◆ **REQUIRED WORK**:
From the first line to the last, restate the material word for word, omitting pictures.

◆ **RAW DATA**:
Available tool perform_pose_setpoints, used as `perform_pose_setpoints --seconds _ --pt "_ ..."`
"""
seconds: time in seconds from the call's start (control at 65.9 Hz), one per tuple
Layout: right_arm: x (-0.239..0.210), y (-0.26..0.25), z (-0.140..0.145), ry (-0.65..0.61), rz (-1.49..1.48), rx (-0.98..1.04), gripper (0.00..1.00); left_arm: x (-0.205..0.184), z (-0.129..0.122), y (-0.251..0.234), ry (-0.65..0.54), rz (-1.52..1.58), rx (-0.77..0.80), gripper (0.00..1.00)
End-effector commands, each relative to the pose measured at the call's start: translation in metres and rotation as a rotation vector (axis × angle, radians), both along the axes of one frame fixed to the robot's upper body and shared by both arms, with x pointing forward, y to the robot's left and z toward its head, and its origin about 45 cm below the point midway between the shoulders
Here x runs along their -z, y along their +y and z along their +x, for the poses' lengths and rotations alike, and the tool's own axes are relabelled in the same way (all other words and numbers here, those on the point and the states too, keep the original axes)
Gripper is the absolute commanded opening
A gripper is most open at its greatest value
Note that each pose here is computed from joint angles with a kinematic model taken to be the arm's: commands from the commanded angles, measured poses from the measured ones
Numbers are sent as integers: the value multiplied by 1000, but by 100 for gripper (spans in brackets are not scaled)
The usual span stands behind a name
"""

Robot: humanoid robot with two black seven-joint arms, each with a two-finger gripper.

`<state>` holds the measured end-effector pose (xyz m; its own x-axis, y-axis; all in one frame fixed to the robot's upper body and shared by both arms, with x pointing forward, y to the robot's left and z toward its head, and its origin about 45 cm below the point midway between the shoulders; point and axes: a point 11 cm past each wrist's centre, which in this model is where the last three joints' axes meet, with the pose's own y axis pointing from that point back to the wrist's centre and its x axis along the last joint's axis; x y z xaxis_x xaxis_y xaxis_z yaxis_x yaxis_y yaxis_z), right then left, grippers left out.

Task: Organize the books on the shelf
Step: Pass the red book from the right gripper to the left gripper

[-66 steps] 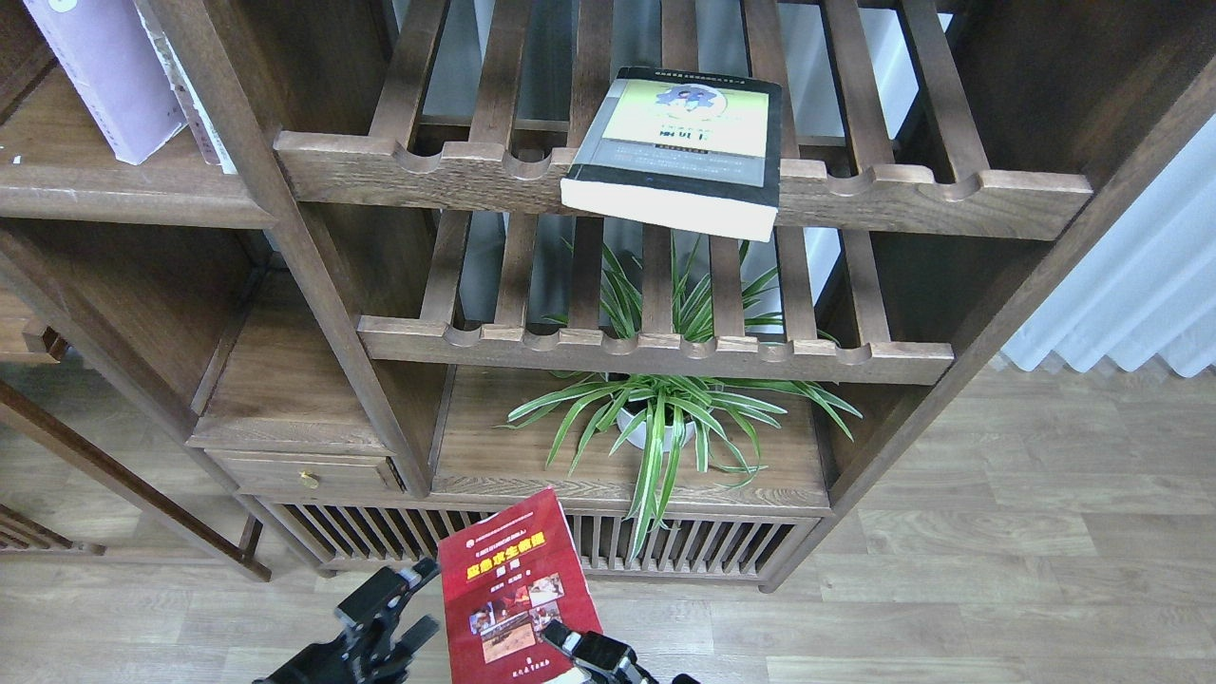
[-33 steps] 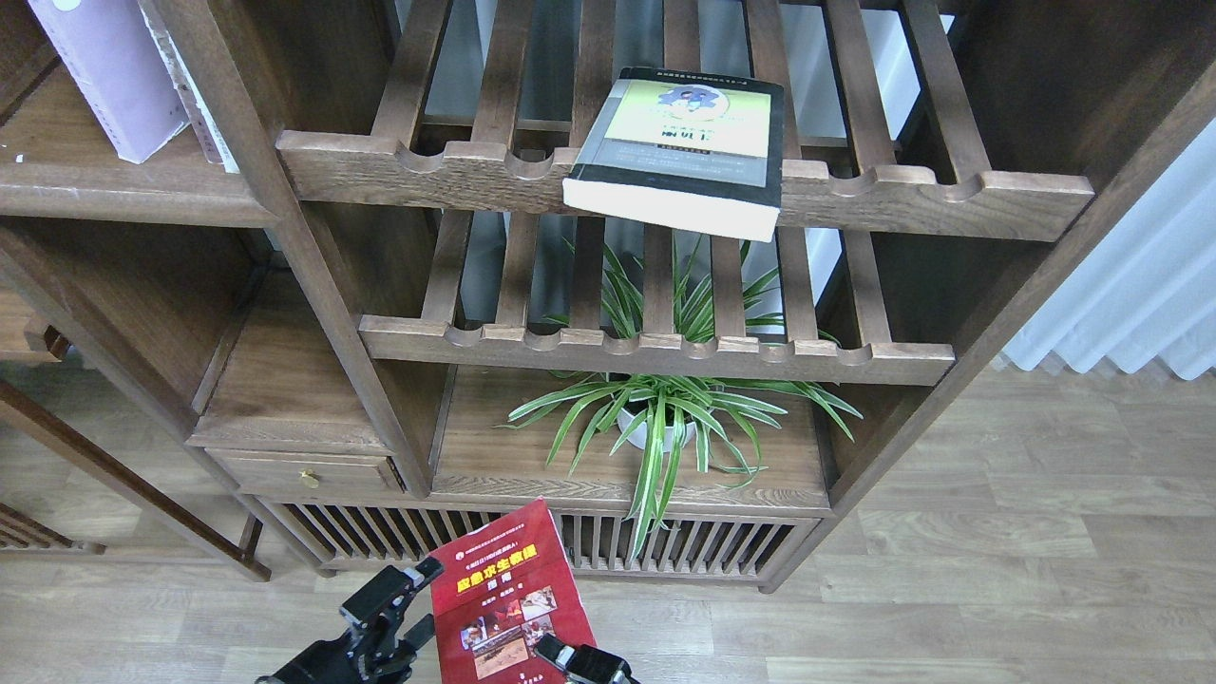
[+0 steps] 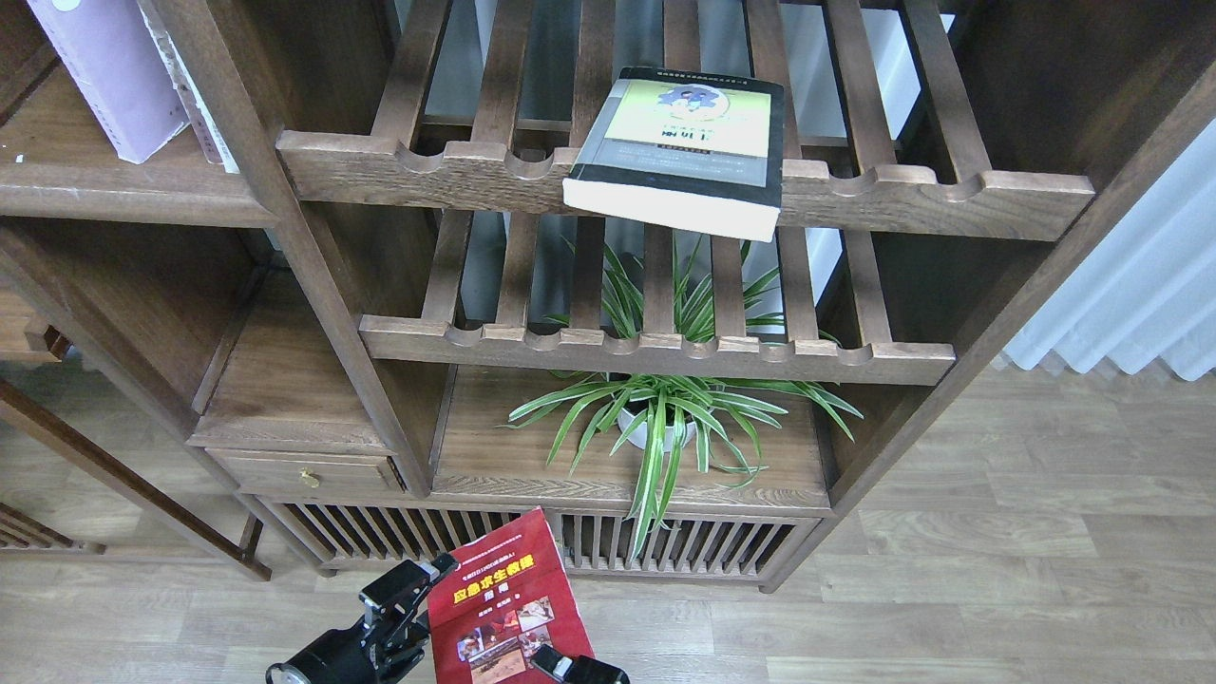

◆ **RESPONSE TO THE EXERCISE**:
Available tool perform_pose_setpoints, used as `perform_pose_setpoints --seconds _ --pt "_ ..."`
"""
seconds: time in seconds from the call's start (control at 65.9 Hz), one per tuple
Layout: right_arm: x (-0.239..0.210), y (-0.26..0.25), z (-0.140..0.145), ry (-0.65..0.61), rz (-1.49..1.48), rx (-0.98..1.04), gripper (0.00..1.00); left_arm: x (-0.205..0.184), z (-0.129..0.122), y (-0.251..0.234), ry (-0.65..0.54), rz (-1.52..1.58), rx (-0.77..0.80), gripper (0.00..1.00)
End-effector commands, each relative to the pose measured at the call's start: translation in metres and rotation as a rotation vector (axis × angle, radians), both along the axes of one frame fixed to the robot's upper body and shared by both arms, with x pointing forward, y to the robot's left and z toward its head, and its origin about 45 cm below the point midway between the shoulders
Here x runs along their -z, y along their +y and z along their +x, for the poses' lengths and rotations alike, and the tool's own axes are relabelled in the same way (all other words and numbers here, those on the point and the states too, keep the original axes)
Gripper is the absolute commanded opening
A gripper is most open at its greatest value
Note that each pose here is computed from joint angles with a kinematic model taken to be the arm's: commands from the commanded angles, measured poses from the measured ones
Numbers are sent as integers: the value multiplied by 1000, but by 100 for gripper (spans in brackets are not scaled)
The usual span stands behind a name
"""

Robot: humanoid robot with two black seven-joint arms, each with a two-finger gripper.

`<state>` holds the measured end-effector pose (xyz m; its own x-axis, y-axis; all in one frame fixed to the robot's upper body and shared by both arms, with x pointing forward, y to the robot's left and z toward its head, and its origin about 45 cm below the point midway between the shoulders; point and axes: a point 11 cm past each wrist's centre, which in this model is where the last three joints' axes meet, with the pose's own y axis pointing from that point back to the wrist's centre and its x axis along the last joint's axis; x y z xaxis_x xaxis_y xaxis_z yaxis_x yaxis_y yaxis_z), right then left, grippers left out.

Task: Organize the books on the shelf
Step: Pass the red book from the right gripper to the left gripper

[-66 steps] 
[-33 steps] 
[+0 steps] 

At this point, the answer is complete.